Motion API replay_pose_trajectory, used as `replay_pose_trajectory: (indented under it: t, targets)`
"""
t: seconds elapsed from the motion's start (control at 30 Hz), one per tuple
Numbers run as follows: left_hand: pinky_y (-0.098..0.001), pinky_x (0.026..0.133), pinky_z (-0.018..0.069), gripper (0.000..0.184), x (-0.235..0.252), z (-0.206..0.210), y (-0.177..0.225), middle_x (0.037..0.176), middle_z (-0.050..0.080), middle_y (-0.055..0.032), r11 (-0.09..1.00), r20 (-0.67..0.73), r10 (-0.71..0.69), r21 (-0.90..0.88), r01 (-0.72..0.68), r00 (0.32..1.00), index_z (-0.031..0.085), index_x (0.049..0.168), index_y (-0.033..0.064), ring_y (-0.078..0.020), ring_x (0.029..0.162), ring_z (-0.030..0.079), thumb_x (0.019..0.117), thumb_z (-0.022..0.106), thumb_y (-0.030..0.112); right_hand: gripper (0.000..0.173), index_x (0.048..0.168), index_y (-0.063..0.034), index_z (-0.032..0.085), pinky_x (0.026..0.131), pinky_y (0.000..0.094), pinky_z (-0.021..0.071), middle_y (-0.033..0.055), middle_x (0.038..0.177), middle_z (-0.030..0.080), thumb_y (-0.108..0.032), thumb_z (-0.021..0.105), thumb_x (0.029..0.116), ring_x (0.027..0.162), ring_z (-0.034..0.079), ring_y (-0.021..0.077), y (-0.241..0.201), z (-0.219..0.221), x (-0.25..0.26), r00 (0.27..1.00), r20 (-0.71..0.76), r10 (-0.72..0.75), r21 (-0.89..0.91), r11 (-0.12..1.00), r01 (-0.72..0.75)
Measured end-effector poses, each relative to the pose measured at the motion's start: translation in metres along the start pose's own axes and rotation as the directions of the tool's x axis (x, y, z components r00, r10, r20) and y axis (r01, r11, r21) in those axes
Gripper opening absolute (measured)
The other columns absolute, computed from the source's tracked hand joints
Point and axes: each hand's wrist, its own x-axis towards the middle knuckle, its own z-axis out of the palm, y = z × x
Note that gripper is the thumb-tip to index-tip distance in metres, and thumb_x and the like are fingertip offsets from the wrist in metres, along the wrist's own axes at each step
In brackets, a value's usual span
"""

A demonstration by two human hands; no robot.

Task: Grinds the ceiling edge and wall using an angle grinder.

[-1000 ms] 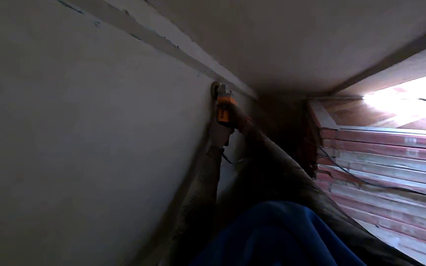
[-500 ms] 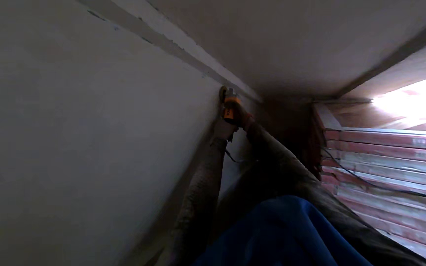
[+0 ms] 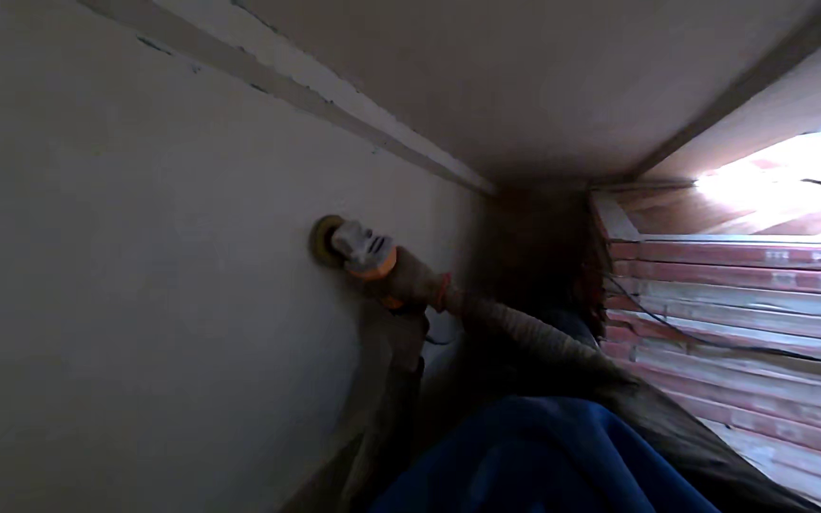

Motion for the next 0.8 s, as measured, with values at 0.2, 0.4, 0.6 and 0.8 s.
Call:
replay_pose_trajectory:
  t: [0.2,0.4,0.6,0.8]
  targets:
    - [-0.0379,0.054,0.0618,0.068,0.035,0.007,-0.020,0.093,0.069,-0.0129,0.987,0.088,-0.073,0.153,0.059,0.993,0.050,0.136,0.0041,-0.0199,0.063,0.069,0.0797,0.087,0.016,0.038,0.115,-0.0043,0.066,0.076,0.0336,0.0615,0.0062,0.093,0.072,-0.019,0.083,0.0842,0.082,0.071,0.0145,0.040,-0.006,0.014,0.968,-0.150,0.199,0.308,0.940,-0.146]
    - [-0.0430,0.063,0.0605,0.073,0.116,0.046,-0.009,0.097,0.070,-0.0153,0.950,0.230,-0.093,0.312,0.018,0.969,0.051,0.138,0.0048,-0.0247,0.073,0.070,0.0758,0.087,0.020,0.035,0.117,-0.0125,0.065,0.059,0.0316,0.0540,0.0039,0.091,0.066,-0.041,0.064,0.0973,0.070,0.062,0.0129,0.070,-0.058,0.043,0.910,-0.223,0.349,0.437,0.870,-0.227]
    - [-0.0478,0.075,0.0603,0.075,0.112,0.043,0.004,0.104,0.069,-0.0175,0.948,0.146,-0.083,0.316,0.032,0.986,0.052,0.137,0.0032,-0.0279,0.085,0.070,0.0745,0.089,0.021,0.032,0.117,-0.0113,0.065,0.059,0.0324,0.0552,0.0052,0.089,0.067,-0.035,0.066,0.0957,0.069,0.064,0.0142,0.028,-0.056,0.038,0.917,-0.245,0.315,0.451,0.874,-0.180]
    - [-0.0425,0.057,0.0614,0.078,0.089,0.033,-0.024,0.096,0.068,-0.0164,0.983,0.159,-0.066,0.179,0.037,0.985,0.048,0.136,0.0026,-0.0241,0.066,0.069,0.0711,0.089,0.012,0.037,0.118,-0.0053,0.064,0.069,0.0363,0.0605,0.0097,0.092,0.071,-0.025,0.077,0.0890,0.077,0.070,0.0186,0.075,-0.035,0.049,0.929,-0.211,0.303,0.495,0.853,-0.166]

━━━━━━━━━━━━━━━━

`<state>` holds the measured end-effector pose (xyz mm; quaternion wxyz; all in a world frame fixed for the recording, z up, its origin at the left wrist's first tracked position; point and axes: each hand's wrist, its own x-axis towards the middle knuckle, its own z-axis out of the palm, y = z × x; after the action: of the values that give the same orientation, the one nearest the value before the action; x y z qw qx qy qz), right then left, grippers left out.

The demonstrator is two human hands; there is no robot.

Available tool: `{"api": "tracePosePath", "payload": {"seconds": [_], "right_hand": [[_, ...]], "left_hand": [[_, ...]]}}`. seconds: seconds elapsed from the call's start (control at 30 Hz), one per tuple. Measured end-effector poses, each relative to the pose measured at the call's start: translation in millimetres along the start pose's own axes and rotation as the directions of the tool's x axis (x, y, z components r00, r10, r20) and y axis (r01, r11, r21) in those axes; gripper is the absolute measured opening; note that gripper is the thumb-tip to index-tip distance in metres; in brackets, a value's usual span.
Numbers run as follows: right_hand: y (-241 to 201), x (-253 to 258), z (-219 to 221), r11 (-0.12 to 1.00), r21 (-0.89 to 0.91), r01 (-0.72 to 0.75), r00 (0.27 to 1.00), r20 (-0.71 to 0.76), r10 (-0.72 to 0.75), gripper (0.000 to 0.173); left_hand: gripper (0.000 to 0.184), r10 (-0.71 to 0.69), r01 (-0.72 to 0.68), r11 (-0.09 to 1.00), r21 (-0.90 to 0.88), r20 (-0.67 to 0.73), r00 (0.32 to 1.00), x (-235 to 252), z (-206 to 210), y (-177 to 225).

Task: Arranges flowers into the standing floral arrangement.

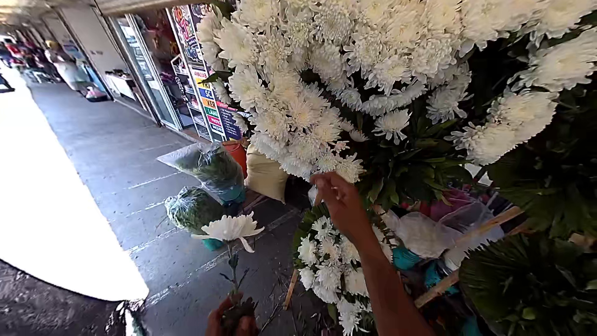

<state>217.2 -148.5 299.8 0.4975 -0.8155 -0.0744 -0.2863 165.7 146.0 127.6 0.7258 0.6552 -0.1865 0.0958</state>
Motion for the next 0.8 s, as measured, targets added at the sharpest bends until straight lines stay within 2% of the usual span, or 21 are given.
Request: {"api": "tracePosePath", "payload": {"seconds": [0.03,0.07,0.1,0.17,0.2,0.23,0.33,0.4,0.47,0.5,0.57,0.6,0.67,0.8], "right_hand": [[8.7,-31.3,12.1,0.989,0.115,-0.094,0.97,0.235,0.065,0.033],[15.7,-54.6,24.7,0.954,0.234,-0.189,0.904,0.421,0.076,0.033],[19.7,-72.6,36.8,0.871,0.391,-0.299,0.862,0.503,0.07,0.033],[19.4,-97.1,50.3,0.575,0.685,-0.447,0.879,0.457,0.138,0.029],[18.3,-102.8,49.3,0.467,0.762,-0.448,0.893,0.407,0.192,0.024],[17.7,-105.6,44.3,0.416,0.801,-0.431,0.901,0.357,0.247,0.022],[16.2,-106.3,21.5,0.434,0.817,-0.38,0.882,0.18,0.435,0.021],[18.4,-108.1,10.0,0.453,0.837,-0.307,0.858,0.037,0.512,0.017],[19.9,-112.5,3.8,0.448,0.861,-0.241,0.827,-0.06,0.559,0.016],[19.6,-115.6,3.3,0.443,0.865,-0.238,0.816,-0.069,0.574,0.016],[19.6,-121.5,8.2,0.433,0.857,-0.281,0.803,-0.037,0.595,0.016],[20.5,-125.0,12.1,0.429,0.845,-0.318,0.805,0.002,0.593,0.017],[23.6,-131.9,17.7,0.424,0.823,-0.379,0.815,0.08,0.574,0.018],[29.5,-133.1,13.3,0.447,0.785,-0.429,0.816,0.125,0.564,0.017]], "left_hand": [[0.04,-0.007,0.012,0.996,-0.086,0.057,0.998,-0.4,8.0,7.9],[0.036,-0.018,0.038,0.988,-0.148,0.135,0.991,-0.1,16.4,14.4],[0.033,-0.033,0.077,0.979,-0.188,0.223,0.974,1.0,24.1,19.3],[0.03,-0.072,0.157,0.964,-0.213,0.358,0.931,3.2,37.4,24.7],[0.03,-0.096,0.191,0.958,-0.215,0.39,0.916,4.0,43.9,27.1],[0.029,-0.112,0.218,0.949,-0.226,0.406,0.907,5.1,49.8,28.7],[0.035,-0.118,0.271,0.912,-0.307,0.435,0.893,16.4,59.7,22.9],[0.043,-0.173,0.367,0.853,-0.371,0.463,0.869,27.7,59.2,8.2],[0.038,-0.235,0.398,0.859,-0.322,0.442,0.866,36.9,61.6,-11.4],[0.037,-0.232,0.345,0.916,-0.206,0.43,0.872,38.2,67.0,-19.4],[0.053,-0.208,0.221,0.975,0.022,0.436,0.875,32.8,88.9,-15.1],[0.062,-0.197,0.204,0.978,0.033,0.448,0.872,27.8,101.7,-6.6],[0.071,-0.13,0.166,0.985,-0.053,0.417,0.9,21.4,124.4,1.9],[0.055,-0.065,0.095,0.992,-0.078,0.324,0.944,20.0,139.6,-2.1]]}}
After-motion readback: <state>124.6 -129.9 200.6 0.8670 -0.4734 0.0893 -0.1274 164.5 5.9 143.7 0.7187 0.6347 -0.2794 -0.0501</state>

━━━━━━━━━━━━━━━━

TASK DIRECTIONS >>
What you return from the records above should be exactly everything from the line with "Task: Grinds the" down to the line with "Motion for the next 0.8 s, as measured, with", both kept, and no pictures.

PROBLEM SOLUTION >>
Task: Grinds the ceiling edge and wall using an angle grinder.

[-1000 ms] 
[-500 ms] 
[+0 ms] 

Motion for the next 0.8 s, as measured, with values at 0.2, 0.4, 0.6 and 0.8 s.

Work on the exercise is finished.